> _THE PROBLEM_: Within the listing below, how many lines hold "camera"? Reply with that number and no other text.

> _DATA FOR THE TASK_:
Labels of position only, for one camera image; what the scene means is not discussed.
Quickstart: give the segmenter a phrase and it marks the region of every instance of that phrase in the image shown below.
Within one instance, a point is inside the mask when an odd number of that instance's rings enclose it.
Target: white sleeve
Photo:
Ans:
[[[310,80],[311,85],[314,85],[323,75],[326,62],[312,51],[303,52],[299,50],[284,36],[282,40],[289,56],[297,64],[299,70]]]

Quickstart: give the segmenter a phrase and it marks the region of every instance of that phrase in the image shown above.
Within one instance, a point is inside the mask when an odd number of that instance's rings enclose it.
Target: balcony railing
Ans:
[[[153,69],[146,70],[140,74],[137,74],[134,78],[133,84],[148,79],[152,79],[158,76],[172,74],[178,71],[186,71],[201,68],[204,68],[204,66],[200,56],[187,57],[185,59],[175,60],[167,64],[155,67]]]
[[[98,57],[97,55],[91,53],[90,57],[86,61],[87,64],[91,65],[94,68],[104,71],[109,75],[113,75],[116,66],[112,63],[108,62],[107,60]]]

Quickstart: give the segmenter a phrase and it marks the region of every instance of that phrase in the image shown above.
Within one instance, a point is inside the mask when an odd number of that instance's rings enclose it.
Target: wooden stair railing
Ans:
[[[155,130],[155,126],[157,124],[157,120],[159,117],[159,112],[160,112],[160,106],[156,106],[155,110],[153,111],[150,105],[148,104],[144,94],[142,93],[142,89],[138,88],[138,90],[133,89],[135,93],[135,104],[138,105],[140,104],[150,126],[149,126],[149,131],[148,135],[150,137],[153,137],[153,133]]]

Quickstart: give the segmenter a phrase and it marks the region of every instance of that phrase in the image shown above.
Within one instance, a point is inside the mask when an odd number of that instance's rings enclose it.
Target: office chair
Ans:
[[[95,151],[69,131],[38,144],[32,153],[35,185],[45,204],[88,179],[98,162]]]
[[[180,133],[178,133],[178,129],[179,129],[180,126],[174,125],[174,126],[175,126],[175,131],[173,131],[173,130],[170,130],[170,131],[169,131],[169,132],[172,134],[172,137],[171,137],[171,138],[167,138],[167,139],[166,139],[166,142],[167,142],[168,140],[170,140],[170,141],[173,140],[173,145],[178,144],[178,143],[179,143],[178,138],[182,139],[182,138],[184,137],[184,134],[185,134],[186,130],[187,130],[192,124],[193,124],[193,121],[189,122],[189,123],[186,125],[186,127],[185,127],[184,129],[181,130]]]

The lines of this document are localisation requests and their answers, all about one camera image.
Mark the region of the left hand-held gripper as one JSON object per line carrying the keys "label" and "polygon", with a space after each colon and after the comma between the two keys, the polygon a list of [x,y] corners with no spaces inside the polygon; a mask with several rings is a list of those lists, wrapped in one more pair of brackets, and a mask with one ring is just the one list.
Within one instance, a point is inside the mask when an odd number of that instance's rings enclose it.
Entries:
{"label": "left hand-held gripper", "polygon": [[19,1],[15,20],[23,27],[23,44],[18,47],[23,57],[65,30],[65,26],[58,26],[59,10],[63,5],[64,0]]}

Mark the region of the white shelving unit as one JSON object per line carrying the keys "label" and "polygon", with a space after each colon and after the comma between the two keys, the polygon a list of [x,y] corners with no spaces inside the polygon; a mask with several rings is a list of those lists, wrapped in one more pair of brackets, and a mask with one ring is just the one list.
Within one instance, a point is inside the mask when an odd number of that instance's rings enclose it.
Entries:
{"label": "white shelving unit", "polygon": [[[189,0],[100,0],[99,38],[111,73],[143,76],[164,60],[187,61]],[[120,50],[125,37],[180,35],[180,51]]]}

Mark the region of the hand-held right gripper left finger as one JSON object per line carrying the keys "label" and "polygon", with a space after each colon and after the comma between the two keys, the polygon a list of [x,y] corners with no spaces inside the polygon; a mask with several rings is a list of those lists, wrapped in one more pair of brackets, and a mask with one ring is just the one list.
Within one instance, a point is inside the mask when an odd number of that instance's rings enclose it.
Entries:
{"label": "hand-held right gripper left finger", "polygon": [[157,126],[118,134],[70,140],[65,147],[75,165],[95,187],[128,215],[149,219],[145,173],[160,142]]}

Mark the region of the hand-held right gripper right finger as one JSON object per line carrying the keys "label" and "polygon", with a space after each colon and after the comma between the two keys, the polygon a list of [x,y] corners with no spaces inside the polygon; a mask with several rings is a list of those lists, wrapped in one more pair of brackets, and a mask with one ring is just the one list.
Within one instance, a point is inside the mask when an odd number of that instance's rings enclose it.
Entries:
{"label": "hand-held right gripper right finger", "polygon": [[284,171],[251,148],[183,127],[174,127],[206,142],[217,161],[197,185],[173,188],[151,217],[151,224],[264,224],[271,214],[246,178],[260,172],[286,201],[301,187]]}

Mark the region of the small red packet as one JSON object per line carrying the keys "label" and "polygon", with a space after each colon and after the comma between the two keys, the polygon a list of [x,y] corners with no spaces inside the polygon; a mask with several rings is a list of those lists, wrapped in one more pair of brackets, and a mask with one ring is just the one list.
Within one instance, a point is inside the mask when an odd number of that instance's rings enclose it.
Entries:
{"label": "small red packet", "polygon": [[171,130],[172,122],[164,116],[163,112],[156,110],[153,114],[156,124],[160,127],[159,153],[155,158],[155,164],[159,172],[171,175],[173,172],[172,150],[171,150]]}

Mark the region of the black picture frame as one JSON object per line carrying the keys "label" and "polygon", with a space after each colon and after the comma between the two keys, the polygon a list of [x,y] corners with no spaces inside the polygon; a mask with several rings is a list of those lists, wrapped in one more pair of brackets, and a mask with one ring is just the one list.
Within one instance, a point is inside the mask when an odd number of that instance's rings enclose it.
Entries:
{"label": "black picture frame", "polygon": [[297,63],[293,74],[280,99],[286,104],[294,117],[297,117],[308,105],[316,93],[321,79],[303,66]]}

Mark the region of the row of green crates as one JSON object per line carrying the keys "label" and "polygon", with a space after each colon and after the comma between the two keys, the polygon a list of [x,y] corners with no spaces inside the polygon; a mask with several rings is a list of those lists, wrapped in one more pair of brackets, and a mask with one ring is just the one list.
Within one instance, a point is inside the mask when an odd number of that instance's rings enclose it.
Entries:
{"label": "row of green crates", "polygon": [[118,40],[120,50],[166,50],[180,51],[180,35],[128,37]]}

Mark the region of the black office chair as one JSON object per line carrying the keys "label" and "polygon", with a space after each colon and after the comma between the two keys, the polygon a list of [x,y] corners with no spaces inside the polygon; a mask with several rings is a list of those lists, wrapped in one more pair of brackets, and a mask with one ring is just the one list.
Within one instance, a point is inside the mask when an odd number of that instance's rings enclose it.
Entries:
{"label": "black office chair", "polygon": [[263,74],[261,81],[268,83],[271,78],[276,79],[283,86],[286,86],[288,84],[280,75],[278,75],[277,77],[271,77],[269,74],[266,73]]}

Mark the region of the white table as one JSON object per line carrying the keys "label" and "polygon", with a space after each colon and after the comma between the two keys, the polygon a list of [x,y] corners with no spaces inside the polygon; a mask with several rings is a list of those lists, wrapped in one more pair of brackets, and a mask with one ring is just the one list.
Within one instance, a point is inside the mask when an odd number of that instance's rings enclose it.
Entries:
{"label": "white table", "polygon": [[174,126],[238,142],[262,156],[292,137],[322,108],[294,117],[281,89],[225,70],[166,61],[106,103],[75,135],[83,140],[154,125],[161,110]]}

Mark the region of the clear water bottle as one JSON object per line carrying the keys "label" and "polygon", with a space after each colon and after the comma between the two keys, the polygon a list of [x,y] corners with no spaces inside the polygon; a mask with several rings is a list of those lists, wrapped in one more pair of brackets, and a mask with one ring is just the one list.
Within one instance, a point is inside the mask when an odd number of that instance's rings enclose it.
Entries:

> _RESULT_: 2